Al and I had built a pigeon coop in my back yard and we were buying pigeons when we had a little bit of money. We would go to this place that always smelled of stale bird crap and dried corn. It was run down and dirty and was owned by a guy we called the pigeon man because he really looked like an old pigeon, all broken up and he had a limp and his head would move back and forth when he walked like a pigeon.  We had all we could do to not laugh in his face. We would give him the money; pick out a bird that he would get for us. He had no trouble getting the bird we picked they seemed to know what he wanted. He would put the pigeon in a small box and off we would go.



I don’t remember who came up with the idea Al or I but we hatched a plan to tap that impenetrable fortress and steal some birds. It was called “tapping a coupe” and we were going to do it! We went in the day time and checked it out we made it look like we were watching the birds fly but we were looking at how the door worked. It was a big rusty steel door with no hinges or a visible lock it just kind of hung on the plywood coop. We could see some small holes in the door on the right side where a door handle would be but not a key hole or a lock or anything. How did they lock that door, if our plan to tap the coop was going to work we had to figure out how the door worked. We picked a night and brought with us two white laundry bags the type with a string attached so we could tie the bags closed. We also had a piece of steel rod that we used to slide in one of the holes and try and see what was holding the door closed. We got lucky on our 3 third or fourth try and the rod slid through the hole in the door and through a bar or something we pulled and pulled and the bar slid back and the door opened and we were in!
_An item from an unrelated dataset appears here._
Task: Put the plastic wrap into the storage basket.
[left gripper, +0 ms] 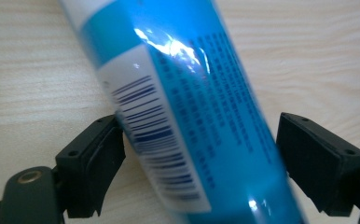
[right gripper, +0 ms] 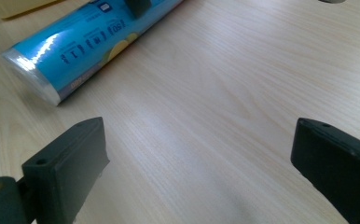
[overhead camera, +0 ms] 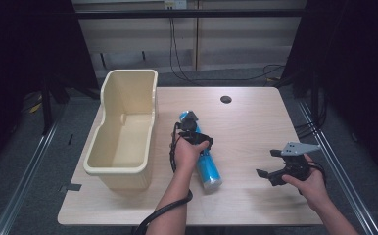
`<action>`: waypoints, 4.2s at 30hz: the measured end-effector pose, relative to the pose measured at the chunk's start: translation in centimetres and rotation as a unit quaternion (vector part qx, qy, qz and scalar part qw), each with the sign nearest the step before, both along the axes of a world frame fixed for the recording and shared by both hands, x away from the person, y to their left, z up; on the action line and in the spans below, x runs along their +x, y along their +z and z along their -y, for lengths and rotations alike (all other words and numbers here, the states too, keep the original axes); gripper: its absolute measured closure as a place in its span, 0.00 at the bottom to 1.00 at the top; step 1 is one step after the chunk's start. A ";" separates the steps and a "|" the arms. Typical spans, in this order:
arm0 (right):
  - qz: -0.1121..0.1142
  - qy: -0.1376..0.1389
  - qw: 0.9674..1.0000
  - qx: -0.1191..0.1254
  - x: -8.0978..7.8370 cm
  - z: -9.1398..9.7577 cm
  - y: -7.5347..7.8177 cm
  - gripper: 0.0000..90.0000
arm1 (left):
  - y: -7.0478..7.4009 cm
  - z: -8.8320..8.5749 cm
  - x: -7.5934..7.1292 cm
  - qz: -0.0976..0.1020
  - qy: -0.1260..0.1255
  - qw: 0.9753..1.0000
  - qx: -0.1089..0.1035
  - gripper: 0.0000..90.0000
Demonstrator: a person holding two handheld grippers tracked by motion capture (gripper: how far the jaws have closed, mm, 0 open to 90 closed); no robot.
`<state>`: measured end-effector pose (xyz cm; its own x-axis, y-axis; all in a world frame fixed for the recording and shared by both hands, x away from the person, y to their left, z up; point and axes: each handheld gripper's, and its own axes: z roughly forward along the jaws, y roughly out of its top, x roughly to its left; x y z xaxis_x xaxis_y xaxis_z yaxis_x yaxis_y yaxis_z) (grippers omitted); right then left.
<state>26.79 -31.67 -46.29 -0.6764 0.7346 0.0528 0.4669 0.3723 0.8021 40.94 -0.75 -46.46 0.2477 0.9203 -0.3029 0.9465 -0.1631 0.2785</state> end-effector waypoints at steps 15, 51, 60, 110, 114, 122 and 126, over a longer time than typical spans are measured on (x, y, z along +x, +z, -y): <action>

All the birds were cooing loudly, it was dark we couldn’t see very well and we just grabbed birds and starting shoving them into our laundry bags with their wings flapping and them cooing loudly. When the bags were full we tied up the sack and left the coop. The birds were heavy and we had trouble carrying them so we decided to take a bus on the corner. The bus stopped and Al and I got on paid our fare and sat down opposite each other in the front of the bus. I looked up at Al, he looked back at me and we smiled, we had done what they said couldn’t be done we broke into the impenetrable coop. Almost at the same time the birds started cooing very loud, it seemed like all of them were cooing in unison making such a racket that every one on the bus was looking straight at us. Here we were, two kids with two bags stuffed with birds, each bag was jiggling, and squirming, flailing and flapping making sounds that every one on the bus could hear, sounds that birds make when they are stressed out and in danger. It was a short bus ride only two stops and we got off, carried the bags of birds to my house went through the basement door dropped the birds in the coop and said some words to each other and Al left and went home.
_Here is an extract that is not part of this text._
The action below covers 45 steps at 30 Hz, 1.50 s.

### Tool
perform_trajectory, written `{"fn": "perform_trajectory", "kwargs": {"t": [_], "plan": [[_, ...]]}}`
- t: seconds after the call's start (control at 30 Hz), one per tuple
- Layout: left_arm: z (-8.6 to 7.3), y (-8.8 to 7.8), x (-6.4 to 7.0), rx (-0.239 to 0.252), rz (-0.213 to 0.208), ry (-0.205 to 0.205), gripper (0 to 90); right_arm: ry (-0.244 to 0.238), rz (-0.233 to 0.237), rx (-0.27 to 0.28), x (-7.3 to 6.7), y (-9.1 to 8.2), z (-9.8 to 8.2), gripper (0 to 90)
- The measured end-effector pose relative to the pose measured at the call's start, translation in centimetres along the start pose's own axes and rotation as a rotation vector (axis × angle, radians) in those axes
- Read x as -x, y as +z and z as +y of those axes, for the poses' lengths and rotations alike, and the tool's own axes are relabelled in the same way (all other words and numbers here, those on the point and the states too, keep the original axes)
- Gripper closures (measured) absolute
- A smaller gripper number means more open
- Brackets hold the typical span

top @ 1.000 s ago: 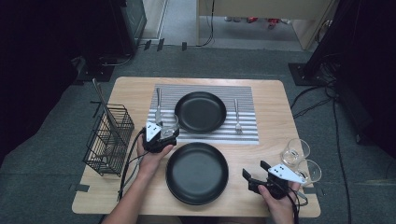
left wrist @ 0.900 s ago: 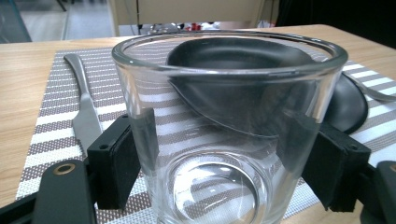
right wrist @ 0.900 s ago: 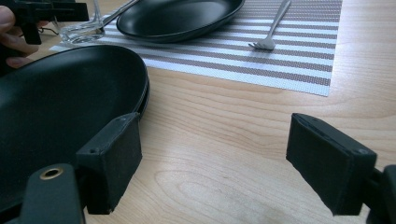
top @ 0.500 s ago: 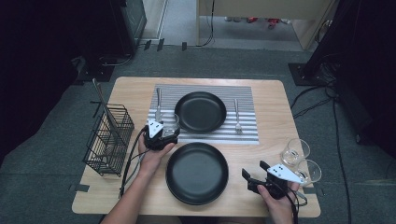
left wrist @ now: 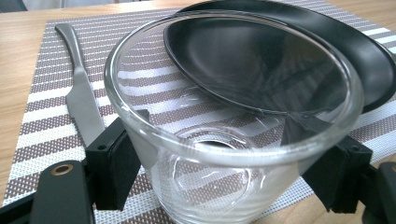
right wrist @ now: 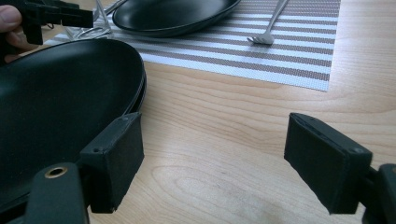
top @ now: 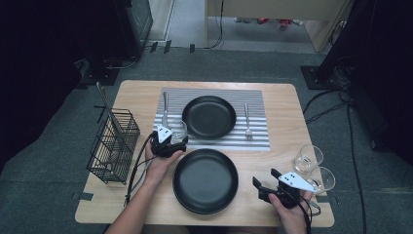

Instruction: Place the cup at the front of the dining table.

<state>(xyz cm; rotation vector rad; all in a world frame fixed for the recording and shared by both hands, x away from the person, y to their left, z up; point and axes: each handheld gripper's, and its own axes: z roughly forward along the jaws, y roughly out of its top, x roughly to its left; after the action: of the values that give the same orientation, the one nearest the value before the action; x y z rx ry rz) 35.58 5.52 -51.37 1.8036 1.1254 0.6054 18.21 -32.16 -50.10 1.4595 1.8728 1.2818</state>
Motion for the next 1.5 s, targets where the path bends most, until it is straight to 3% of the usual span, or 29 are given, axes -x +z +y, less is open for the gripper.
{"fn": "perform_trajectory", "kwargs": {"t": [0.5,0.67,1.5], "plan": [[-0.1,-1.0,-0.1,-0.008,-0.009,-0.035,16.5,-0.001,-0.001,-0.009,-0.1,0.0,-0.1,18.2],[-0.2,-1.3,0.1,0.017,-0.005,-0.011,20.8,0.005,-0.007,-0.016,-0.2,0.2,-0.1,18.3],[0.9,0.2,-0.4,0.007,0.045,-0.042,20.9,0.013,0.002,-0.022,-0.3,0.3,-0.2,18.3]]}}
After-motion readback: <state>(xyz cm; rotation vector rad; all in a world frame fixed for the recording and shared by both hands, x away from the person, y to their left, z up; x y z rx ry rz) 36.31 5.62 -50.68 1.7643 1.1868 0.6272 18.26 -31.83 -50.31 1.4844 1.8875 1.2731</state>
We went to school the next day and every thing was OK until I got home. My father came home and took me up stairs and sat me down on the bed. It seems Al’s father found out about what we had done and told my father.  Some one had seen us and followed Al home and told his mom the next day. All I can remember of that night was my father slapping me very hard in the face and me crying on the bed. My dad was a passive man that was the only time he ever hit me. Now it wasn’t funny any more, now we were in trouble, we stole those pigeons and people knew about it.
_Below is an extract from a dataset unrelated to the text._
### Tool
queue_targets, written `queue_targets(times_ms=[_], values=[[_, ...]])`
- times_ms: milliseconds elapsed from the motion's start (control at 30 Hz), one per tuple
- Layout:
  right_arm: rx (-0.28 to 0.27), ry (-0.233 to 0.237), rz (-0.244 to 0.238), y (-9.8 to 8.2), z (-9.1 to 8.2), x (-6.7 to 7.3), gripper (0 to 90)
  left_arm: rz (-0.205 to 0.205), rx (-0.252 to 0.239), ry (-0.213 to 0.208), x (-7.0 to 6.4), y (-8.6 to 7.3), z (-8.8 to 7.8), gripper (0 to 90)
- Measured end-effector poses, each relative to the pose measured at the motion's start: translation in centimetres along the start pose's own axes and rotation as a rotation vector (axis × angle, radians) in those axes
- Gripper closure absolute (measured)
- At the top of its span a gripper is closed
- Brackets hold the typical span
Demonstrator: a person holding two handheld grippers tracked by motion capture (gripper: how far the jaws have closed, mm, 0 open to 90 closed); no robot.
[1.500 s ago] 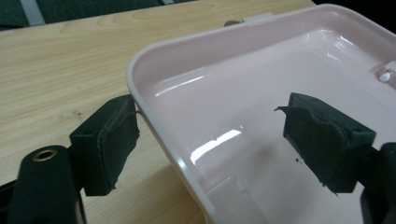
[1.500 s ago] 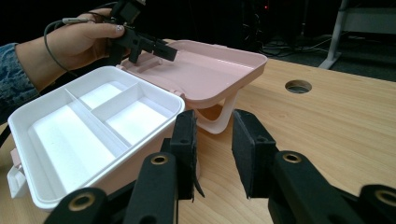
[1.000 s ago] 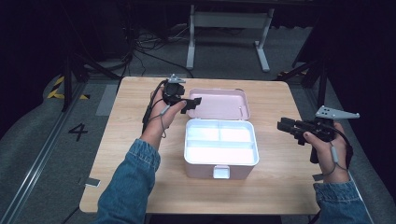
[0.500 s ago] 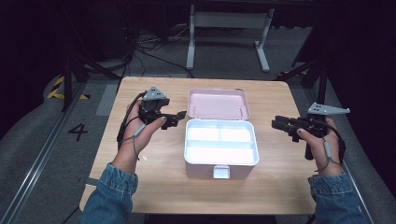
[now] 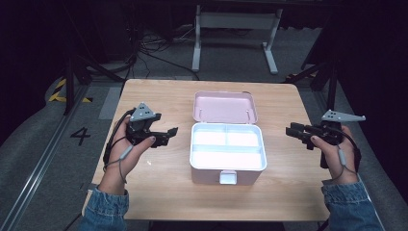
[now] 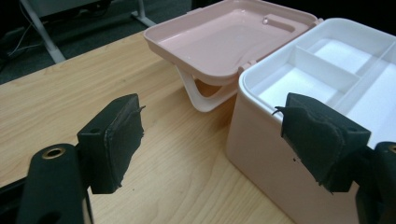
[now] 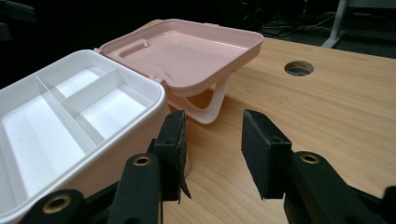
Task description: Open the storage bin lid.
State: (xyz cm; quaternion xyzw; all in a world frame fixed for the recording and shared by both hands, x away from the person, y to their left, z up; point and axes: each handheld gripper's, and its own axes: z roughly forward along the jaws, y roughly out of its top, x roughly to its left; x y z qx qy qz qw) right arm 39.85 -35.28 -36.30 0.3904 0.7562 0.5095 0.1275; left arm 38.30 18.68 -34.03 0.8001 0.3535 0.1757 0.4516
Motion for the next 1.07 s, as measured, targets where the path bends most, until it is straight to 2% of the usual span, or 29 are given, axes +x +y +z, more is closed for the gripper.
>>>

When we opened the coop up the next day to remove the stolen birds all the birds took off like they always did we couldn’t stop them. When they returned to the coop we could see that all the birds we stole were gone along with some of our birds. What we didn’t know was that all the birds we took were trained homing pigeons and they just flew back to where they lived all we did was for ought. Some time later the coop was gone and the vacant lot became a super market and we got rid of all the pigeons.